2015 VFF National Super League

Tournament details
- Host country: Vanuatu
- Dates: 7–26 September 2015
- Teams: 18 (from 8 associations)

Final positions
- Champions: Amicale FC
- Runners-up: Malampa Revivors FC

Tournament statistics
- Matches played: 40
- Goals scored: 84 (2.1 per match)

= 2015 VFF National Super League =

The 2015 VFF National Super League was the Vanuatu qualifying competition for the 2015–16 OFC Champions League and the 2017 OFC Champions League for clubs outside of Port Vila.

The team who qualified for the 2015–16 OFC Champions League is Amicale FC.
The team who qualified for the 2017 OFC Champions League is Malampa Revivors.

==Teams==

18 teams will qualify from 8 separate national competitions.

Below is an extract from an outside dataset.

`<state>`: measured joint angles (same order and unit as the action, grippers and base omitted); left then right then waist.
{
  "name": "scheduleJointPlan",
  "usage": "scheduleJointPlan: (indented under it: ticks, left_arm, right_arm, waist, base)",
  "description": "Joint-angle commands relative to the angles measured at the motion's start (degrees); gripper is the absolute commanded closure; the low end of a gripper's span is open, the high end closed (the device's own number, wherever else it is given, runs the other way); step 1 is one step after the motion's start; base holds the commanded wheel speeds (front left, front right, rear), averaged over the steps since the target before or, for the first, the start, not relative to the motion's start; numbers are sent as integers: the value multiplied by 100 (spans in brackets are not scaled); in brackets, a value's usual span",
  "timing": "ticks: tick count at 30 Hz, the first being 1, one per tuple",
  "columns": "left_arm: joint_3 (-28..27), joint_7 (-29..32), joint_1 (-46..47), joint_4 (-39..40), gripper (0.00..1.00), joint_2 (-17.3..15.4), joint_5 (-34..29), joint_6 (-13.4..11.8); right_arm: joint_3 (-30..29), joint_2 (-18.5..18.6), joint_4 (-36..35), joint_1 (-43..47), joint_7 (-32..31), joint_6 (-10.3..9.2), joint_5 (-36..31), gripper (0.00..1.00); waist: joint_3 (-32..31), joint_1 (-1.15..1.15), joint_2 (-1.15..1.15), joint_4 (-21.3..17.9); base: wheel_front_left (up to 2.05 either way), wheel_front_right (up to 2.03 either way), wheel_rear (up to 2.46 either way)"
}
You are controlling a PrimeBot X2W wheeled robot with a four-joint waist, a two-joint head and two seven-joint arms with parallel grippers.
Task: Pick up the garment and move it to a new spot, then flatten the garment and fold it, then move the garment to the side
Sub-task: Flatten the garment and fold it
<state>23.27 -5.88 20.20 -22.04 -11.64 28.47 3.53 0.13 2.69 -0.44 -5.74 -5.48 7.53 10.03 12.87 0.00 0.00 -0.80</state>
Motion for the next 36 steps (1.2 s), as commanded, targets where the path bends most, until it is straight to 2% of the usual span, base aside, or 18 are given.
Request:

| Association | Qualified Teams | Provinces |
|---|---|---|
| Port Vila Football Association | Amicale FC Tafea FC Ifira Black Bird Erakor Golden Star | Port Vila |
| Tafea Football Association | LL Echo FC Piaurupu FC | Tafea Province |
| Shefa Football Association | Malnaruru FC Paunagisu FC | Shefa Province |
| Luganville Football Association | Vaum United FC Malampa Revivors | Luganville |
| Torba Football Association | Amicale Sola FC Mangde FC | Torba Province |
| Penama Football Association | Bubuky FC Blue Rovers FC | Penama Province |
| Sanma Football Association | Big Bay FC Eastern Star FC | Sanma Province |
| Malampa Football Association | Atsal FC Pelala FC | Malampa Province |

== Matches ==

=== Group stage ===
From Group A, Big Bay FC advanced in first place and Malampa Revivors advanced in second place.

From Group B, Blue Rovers FC advanced in first place and Vaum United FC advanced in second place.

From Group C, Ifira Black Bird F.C. advanced in first place and Amicale F.C. advanced in second place.

From Group D, Erakor Golden Star advanced in first place and LL Echo advanced in second place.